How to recommend items for all users and test accuracy? user-item

Question

I'm currently working on a user-item collaborative filtering model.

I have a set of users and places they have shopped at, and have attempted to build a recommender model using R.

There are two aims of this project: a) Recommend new shops to ALL customers b) Give a stat to show how accurate the model is.

I have 2 years worth of data.

To answer b), I have subset my data to customers that have purchased in both the first 1.5 years AND in the following 6 months. I have created a model on the data of transactions in the first 1.5 years, then have compared to model predictions to the ACTUAL 6 months of data.

By performing the above, I determined that I was to use UBCF and nn=500, and I was able to achieve accuracy of approx 80%.

However, I am now unsure of how to predict for the ENTIRE user base. I was thinking of applying the ENTIRE dataset to the model I have just created, but there is bias/will not be accurate, as not all shops are represented in this small model I have created.

I have read articles and tutorials where people have done different things. I have seen one where they input the entire dataset, and apply the [which] subsetting, so that it creates the model in 80% and tests using the remaining 20%.

My question is, if I was to use this process, how would I then get recommendations for ALL users, when the model only gives predictions for 20% of the users?

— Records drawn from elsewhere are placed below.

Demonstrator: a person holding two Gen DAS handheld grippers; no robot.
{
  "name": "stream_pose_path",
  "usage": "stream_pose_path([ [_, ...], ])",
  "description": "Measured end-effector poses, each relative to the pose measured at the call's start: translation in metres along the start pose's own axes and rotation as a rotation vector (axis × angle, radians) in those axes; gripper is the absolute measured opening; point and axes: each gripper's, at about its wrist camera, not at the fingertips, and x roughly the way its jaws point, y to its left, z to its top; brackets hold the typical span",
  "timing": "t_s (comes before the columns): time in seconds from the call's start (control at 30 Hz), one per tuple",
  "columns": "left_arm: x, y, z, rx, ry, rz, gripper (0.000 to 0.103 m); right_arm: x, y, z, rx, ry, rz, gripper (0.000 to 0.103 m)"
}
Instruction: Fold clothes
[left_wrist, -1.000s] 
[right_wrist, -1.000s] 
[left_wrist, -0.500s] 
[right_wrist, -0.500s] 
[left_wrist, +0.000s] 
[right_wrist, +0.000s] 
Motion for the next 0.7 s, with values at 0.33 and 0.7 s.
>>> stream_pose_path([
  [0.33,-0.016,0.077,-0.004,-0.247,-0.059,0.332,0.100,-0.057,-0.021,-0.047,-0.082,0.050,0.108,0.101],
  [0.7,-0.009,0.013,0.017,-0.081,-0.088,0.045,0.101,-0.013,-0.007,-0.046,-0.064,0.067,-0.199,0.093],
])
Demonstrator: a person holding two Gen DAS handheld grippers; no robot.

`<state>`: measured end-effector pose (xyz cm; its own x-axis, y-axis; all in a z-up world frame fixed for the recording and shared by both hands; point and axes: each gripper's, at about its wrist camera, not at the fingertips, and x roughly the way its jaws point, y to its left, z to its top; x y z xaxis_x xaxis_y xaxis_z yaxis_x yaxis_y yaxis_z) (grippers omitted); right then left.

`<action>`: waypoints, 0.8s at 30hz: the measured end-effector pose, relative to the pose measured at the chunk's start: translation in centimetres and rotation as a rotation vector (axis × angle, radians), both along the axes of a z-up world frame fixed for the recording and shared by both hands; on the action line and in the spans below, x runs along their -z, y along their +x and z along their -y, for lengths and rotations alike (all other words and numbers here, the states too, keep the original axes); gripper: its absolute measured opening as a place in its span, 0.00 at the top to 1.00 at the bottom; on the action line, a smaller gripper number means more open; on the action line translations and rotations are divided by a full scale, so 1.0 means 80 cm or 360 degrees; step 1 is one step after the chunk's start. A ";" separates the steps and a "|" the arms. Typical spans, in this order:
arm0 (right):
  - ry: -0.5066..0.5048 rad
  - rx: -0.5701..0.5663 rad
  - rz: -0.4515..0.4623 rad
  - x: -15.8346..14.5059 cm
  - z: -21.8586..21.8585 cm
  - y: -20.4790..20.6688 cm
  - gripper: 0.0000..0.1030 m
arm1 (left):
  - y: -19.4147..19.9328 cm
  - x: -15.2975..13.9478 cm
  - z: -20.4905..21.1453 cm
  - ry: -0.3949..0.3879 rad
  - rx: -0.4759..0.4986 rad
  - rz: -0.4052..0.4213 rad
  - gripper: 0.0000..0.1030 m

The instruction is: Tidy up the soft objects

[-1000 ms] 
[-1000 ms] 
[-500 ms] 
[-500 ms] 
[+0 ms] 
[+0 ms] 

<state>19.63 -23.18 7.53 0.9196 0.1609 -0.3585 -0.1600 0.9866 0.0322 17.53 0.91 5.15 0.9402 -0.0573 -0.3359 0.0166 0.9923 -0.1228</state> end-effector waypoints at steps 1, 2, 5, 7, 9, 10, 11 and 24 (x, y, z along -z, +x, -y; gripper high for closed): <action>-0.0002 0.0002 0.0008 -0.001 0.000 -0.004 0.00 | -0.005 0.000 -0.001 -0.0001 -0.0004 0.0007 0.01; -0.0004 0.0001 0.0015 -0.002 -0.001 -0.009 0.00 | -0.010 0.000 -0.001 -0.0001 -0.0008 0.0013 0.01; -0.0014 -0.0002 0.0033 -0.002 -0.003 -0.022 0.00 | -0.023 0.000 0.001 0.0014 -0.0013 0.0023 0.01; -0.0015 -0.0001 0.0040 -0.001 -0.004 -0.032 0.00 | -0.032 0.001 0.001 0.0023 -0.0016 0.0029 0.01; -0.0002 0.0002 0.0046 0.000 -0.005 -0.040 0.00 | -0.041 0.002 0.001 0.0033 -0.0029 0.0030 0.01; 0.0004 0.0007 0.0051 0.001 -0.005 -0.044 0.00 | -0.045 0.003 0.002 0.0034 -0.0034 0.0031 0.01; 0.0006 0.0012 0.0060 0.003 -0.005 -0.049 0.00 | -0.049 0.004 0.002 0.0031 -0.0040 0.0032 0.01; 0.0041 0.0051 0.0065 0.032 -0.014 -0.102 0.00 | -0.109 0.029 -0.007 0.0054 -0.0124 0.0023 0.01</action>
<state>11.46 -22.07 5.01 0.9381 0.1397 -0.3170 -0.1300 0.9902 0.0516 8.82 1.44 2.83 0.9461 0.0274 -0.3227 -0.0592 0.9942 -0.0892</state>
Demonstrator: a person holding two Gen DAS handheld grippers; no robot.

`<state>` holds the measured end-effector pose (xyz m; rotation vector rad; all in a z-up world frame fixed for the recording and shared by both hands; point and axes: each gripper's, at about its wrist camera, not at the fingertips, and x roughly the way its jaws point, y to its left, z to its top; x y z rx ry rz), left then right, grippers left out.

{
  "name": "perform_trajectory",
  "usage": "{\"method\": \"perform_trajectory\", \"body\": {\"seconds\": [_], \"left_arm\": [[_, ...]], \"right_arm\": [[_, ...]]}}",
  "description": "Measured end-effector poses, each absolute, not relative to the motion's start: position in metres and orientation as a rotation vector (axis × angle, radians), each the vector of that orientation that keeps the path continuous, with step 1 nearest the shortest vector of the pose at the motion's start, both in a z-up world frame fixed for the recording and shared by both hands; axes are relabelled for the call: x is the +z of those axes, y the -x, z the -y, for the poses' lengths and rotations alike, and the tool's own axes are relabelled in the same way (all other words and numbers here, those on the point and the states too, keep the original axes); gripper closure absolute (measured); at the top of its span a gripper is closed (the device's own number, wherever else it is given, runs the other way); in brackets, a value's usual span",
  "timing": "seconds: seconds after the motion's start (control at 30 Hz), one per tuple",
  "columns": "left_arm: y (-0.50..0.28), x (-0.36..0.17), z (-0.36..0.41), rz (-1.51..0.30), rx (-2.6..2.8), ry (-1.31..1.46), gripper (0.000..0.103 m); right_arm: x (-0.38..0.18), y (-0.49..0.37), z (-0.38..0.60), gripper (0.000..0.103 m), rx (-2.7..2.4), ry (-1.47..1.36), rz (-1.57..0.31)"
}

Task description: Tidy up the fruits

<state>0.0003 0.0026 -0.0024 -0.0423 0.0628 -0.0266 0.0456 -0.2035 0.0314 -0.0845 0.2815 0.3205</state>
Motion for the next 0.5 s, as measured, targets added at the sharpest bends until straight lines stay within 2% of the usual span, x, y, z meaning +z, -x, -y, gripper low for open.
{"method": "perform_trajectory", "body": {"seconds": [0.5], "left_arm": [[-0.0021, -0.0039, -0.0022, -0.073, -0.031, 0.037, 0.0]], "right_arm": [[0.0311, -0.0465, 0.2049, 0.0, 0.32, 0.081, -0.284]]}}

Is it best to create the model on the entire dataset?

SUBSET THE DATA

Create period flags

#If in 1.5 years, then 1. If in following 6 months, then 0.
FV$Flag1<-ifelse(FV$Date<="2018-10-01",1,0) 
FV$Flag2<-ifelse(FV$Date>"2018-10-01",1,0)

IDENTIFICATION OF CUSTOMERS TO USE IN TRAINING MODEL

#Create SCV
#FV
FV_SCV<-select(FV, Customer, Flag1, Flag2) %>% 
  group_by(Customer) %>%
  summarise_all(funs(sum)) #Sum all variables. 

#Determine which customers to use based on if they have purchased both in the first and second years
FV_SCV$Use<-ifelse(FV_SCV$Flag1>0 & FV_SCV$Flag2>0, 1,0)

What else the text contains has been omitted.